POLISHED RICE & DIABETES:-

Rice is important carbohydrate source that may be the cause of diabetic and obesity.

It is not that our eating habits have changed in the recent past. Our fathers and grandfathers had also consumed rice. But the kind of rice they consumed and what we consume today are totally different,”

The rice that we get today is the highly refined and polished variety. “The more polished the rice, the more glycaemic index (GI) it would have, The GI indicates the glucose-raising effect of a food.

Polishing removes the bran and the germ. While the bran contains fibre, protein and vitamin B-complex; polished rice has only starch, which is nothing but carbohydrate.

 

The only good news is that increased consumer awareness of the ill-effects of various food items has made many companies produce healthier food products. Rice that is relatively less polished is now available in the market. Similarly, many products made from whole-wheat are available.

A study was conducted by the Dr. Mohan’s Diabetes Specialities Centre, Chennai on the direct link between white polished rice intake and the prevalence of diabetes in India. The study was part of the Chennai Urban Rural Epidemiology Study (CURES). The CURE study, started in 2001, is an epidemiologic study involving 26,000 individuals of a representative population of Chennai to estimate the prevalence of diabetes and its complications in urban Indians and to identify the risk factors for non-communicable diseases (NCDs).
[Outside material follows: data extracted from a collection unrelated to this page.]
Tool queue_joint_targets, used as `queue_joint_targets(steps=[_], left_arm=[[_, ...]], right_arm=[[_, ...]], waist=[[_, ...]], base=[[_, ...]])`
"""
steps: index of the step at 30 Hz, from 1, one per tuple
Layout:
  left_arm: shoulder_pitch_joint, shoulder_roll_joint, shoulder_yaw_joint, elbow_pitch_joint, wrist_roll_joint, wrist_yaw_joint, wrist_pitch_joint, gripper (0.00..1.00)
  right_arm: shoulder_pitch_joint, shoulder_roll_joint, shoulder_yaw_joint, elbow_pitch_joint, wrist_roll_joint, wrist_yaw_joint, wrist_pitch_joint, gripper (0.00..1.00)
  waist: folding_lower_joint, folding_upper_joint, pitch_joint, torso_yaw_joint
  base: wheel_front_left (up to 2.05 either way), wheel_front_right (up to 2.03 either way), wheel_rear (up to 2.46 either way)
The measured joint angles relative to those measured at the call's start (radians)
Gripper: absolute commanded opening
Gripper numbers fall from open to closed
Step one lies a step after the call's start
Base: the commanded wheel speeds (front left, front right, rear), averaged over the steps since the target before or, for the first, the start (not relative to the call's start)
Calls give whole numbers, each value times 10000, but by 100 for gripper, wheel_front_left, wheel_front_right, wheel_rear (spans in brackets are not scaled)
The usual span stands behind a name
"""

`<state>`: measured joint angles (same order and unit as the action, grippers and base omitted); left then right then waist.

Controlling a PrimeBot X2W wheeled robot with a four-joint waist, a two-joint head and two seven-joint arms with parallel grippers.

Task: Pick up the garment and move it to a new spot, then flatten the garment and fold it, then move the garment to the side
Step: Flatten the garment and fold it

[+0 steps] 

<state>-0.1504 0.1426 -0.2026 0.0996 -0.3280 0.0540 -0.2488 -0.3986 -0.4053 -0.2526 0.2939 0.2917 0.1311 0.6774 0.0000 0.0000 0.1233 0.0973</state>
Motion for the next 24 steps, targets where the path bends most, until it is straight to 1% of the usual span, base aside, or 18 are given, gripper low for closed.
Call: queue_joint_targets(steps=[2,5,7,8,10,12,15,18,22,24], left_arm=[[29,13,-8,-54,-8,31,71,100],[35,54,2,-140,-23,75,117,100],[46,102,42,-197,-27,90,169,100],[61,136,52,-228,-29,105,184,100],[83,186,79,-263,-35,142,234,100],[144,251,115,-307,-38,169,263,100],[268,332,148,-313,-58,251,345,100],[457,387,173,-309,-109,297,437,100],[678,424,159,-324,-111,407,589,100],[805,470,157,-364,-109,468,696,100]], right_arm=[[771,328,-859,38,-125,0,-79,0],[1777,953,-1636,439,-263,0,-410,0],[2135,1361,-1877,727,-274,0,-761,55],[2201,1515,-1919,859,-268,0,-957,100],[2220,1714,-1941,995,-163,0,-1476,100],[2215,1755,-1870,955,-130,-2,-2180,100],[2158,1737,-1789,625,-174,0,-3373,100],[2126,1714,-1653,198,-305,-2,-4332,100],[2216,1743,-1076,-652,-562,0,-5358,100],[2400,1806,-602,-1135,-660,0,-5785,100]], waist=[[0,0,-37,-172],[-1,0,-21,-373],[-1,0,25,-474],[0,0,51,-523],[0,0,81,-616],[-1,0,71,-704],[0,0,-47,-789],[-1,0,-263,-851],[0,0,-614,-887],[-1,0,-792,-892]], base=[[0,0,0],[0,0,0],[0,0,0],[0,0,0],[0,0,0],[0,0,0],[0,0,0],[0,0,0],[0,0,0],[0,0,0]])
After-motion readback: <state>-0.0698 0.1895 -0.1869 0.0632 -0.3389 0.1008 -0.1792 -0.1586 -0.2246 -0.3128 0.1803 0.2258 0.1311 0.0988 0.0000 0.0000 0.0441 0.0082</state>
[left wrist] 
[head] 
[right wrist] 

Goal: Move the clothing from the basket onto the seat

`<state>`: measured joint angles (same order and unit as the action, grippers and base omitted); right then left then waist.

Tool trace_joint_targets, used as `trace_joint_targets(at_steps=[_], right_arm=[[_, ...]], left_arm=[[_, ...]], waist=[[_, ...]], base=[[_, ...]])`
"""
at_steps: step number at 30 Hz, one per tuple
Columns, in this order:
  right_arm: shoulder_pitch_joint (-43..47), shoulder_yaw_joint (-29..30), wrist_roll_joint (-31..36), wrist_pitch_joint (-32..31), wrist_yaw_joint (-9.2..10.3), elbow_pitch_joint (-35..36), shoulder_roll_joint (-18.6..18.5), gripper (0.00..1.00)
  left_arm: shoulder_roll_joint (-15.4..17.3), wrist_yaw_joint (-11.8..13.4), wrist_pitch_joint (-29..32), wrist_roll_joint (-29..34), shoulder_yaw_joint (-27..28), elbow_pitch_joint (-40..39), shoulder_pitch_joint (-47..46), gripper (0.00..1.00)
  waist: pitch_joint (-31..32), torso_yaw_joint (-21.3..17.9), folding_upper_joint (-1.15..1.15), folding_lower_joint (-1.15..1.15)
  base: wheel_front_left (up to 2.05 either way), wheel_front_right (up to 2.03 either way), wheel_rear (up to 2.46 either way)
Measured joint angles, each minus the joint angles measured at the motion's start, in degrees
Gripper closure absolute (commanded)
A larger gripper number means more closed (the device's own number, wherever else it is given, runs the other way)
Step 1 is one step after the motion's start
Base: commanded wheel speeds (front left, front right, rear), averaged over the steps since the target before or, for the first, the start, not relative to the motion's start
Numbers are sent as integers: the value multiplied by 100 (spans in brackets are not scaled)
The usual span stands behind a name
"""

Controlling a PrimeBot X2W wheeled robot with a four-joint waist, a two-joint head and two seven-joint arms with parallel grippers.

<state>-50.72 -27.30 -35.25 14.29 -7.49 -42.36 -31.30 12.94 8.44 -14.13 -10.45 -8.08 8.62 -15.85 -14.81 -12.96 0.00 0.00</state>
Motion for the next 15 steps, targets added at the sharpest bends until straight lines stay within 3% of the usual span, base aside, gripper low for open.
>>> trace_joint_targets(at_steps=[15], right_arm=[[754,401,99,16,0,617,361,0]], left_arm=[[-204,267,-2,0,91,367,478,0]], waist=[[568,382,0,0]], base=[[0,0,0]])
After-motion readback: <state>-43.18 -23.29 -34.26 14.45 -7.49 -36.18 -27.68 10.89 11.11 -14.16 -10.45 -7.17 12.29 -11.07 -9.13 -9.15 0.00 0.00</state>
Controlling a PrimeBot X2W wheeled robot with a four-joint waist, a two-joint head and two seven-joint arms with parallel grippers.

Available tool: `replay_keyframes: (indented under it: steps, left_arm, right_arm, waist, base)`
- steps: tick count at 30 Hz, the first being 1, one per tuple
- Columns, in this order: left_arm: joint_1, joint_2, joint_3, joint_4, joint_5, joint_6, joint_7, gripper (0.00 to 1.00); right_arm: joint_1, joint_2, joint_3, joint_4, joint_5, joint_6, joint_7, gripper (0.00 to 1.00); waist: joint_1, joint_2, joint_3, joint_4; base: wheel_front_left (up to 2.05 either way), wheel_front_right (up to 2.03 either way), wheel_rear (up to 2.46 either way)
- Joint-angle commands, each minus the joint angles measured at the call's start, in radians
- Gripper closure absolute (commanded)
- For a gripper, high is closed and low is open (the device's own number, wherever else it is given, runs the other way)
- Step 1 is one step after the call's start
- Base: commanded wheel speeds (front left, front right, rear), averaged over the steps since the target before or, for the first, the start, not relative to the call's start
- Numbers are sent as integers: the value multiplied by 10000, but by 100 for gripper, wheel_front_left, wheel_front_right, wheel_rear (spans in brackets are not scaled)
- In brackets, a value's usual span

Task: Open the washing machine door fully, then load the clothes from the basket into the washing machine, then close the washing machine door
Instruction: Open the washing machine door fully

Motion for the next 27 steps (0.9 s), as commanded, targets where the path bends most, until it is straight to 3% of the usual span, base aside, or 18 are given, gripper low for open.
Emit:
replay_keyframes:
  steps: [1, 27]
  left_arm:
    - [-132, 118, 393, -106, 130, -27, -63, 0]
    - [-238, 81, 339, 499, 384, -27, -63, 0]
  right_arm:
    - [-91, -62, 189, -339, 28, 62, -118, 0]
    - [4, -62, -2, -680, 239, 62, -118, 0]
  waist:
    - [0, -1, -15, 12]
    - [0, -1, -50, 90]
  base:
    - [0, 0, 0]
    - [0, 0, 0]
This particular study to test the link between white rice and diabetes included 1843 participants who were unaware of the status of their diabetes. They were tested and their food habits recorded prior to the study and correlated to their body mass index, age and lifestyle choices, The risk factors far diabetes are diet, lifestyle and genetic predisposition to the illness. As the study proceeded, it became clear that those who ate more polished rice were more likely to have diabetes.

 

“What we found was, as the amount of rice consumption increased, the consumption of other food items, like fruits and vegetables, legumes and dairy products became less,” said Dr. Mohan “ We found a link not just between carbohydrate consumption and diabetes but the kind of carbohydrate consumed and its effect,” said Dr.Mohan.

 

Our eating habits have not changed. What has changed are the quantity and quality of rice that we are eating. The more polished the rice, the higher its Glycaemic index. Polishing the rice removes the bran and the germ, which contain fibre, protein and Vitamin B Complex, all of which are important to the overall value of rice. Foods with high GI trigger sharp increase in blood glucose followed by a dratmatic fall, which causes hunger pangs, with the result that people feel hungry more often, eat more often and larger portions.

 

India has around 40 million diabetics. This number is expected to rise to 70 million by 2025. It is imperative therefore, that not only individuals, but doctors, Hospitals, Public Health Institutions and the Government take note of such research findings.